**Work order**
Report back every line in the data that includes the string "below".

**Input for this task**
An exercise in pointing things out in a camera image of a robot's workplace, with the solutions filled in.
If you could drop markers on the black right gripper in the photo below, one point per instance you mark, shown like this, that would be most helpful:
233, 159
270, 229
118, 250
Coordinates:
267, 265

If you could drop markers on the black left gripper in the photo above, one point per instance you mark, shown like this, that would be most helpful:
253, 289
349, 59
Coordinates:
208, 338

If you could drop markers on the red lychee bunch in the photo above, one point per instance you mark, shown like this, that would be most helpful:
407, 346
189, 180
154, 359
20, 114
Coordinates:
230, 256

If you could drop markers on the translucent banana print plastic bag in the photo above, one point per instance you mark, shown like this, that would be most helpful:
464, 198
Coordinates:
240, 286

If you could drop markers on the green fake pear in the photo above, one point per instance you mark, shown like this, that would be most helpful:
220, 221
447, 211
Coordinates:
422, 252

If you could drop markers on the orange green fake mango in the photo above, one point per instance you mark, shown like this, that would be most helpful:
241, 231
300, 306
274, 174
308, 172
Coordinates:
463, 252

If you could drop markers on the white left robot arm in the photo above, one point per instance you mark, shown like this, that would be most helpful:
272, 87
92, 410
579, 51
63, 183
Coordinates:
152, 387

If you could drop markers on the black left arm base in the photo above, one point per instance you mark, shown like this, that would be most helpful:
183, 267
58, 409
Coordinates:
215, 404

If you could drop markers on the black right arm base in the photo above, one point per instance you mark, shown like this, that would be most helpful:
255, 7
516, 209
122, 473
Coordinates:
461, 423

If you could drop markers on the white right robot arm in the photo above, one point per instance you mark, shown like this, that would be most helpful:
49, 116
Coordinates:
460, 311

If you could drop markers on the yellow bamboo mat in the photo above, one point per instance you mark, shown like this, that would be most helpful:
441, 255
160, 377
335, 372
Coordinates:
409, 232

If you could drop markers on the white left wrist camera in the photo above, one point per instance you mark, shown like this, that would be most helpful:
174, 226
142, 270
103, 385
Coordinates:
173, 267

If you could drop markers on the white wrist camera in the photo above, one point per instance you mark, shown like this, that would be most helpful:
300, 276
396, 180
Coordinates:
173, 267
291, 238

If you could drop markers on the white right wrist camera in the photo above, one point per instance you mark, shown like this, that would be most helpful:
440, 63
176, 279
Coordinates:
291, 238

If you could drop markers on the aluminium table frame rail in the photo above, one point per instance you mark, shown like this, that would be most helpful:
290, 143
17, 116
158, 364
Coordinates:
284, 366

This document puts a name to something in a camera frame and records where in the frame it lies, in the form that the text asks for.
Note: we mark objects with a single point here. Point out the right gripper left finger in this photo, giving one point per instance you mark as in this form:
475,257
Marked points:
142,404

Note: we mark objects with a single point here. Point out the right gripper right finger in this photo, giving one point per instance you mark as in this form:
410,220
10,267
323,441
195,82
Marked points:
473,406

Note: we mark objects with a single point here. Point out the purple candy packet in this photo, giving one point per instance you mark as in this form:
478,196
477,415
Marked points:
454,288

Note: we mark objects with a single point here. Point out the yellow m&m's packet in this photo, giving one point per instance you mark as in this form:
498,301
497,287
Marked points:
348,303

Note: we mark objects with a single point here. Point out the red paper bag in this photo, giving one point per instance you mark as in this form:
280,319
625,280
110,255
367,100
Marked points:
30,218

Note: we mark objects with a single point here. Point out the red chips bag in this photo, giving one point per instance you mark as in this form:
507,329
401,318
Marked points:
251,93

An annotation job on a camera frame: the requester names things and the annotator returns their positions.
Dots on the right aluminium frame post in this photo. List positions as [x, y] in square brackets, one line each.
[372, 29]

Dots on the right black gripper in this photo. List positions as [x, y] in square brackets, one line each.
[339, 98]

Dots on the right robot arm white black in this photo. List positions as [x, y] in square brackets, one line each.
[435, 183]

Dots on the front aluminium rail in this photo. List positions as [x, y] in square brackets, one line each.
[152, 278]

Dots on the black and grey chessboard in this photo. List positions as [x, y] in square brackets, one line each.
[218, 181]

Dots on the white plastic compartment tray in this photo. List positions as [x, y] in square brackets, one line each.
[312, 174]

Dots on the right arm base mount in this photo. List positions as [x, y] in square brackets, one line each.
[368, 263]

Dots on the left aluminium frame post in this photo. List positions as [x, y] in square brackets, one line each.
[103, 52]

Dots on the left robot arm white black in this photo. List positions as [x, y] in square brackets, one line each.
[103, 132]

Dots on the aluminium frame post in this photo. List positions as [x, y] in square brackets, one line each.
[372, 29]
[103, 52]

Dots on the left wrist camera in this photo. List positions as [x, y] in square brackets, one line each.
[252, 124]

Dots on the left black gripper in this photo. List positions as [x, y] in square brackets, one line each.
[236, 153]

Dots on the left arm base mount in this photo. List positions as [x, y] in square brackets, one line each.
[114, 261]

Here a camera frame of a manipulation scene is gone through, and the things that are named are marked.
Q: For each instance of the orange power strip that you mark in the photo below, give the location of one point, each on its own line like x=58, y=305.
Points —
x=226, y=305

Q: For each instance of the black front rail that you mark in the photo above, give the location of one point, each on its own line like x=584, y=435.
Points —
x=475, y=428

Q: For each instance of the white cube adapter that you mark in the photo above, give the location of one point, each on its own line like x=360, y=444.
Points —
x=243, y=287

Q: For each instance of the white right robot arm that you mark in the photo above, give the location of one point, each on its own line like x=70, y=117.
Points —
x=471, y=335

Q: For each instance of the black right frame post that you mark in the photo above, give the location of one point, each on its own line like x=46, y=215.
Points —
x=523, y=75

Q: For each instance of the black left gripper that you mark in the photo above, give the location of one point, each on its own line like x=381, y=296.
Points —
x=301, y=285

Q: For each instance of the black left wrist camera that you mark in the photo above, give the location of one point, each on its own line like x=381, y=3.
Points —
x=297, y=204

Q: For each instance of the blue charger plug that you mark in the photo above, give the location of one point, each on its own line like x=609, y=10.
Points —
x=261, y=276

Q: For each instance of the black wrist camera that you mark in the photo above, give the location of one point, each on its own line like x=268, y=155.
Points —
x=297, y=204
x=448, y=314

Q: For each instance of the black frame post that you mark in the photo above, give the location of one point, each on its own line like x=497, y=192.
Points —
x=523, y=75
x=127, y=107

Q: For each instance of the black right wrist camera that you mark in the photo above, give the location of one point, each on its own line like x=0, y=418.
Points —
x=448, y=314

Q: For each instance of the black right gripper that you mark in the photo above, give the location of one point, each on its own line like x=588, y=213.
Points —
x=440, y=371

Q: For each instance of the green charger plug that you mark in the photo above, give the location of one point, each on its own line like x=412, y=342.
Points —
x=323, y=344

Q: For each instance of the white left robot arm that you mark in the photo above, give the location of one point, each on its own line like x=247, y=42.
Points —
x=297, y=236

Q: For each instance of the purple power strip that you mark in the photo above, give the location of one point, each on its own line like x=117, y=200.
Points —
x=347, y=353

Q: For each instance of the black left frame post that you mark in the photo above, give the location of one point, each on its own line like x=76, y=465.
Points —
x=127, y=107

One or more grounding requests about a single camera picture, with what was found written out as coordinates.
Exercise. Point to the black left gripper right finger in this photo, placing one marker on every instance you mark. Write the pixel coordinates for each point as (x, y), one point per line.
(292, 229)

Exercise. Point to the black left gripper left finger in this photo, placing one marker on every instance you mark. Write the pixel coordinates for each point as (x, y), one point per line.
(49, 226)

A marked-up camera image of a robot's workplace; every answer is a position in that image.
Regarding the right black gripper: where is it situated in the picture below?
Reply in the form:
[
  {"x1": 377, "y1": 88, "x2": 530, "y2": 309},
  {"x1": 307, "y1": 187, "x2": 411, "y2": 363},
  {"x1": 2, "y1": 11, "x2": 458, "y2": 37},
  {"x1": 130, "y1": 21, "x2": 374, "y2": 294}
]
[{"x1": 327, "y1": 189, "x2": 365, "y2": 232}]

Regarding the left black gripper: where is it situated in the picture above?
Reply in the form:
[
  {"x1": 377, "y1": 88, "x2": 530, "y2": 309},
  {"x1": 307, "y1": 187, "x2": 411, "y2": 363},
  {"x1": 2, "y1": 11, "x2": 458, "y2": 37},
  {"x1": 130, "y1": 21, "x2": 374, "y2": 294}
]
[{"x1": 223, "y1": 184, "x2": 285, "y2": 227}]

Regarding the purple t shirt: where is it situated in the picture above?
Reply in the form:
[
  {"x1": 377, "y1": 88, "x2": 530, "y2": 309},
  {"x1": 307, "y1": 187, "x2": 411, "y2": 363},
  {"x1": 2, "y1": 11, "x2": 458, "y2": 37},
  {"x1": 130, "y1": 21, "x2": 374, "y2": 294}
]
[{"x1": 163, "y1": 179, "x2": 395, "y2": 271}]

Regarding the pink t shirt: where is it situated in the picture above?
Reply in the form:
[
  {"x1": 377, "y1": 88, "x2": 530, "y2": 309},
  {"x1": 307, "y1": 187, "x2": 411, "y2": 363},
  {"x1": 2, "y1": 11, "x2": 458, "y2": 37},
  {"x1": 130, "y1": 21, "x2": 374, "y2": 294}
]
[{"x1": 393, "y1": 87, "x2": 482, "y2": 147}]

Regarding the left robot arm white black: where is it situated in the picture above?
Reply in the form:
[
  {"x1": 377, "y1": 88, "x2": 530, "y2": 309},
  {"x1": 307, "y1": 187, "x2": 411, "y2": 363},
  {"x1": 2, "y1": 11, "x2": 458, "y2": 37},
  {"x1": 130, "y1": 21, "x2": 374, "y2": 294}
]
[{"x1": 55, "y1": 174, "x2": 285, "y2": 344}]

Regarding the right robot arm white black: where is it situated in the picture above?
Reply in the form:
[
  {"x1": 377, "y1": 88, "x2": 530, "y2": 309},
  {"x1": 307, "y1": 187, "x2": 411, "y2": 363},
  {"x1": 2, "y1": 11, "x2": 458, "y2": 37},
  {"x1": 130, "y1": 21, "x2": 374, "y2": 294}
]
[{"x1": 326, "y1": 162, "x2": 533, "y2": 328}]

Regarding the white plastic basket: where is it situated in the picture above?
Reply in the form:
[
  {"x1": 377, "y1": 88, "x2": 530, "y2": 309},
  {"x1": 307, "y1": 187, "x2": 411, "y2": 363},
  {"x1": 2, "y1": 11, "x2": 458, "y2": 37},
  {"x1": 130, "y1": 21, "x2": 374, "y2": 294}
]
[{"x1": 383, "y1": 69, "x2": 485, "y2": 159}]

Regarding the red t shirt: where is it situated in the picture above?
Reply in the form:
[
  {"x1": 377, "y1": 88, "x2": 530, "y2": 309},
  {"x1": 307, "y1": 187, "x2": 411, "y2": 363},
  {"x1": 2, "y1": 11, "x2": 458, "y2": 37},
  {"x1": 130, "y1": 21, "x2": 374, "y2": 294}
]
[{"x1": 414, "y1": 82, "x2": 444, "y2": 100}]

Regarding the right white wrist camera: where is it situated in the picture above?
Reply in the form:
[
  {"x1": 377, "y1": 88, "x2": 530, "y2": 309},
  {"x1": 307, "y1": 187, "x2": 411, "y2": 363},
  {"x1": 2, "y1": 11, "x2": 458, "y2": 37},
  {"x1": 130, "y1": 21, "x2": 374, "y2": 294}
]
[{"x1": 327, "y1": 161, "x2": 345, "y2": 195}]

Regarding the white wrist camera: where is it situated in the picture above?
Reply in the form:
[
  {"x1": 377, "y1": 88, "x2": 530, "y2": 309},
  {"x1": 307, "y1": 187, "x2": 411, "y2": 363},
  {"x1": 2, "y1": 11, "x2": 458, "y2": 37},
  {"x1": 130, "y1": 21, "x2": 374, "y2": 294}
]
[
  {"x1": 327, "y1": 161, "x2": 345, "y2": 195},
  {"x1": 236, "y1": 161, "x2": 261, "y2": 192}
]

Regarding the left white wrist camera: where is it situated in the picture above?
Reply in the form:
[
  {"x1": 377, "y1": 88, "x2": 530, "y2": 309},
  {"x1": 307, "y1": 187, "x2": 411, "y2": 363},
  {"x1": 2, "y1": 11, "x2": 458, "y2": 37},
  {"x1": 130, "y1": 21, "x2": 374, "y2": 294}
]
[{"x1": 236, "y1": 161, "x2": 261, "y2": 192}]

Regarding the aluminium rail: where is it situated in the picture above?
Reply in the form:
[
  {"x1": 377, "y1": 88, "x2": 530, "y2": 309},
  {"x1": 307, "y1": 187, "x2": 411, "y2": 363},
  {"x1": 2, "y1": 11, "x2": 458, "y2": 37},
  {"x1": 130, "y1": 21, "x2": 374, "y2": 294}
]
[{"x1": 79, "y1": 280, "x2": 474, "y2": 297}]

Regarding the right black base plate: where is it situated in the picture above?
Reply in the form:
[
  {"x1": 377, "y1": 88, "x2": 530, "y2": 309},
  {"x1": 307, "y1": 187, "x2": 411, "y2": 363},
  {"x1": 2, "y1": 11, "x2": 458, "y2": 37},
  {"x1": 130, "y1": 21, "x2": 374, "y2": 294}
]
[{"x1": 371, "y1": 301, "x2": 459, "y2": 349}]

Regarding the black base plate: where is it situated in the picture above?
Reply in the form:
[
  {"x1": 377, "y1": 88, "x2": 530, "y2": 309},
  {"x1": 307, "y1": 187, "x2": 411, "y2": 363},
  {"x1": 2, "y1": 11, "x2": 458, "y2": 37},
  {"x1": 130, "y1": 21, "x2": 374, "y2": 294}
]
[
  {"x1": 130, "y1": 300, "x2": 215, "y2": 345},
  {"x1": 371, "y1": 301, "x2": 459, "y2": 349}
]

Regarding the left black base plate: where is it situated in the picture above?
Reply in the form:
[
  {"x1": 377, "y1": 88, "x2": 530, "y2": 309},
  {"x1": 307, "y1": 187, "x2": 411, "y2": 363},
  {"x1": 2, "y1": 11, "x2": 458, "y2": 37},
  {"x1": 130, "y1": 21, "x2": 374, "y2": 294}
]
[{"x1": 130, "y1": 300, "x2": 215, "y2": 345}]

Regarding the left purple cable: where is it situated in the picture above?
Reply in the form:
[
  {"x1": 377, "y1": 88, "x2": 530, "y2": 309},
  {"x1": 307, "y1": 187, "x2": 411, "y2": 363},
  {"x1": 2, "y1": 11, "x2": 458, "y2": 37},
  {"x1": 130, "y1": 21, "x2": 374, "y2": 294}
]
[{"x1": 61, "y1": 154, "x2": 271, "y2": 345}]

**Result of the exercise**
If you could drop markers on the black right gripper in the photo below, one point per instance you mark, shown like this, that would be most helpful:
Q: For each instance of the orange power strip that you mark in the photo below, give the location of one point, each on its own line like x=58, y=305.
Regarding the right black gripper: where is it situated in the picture below?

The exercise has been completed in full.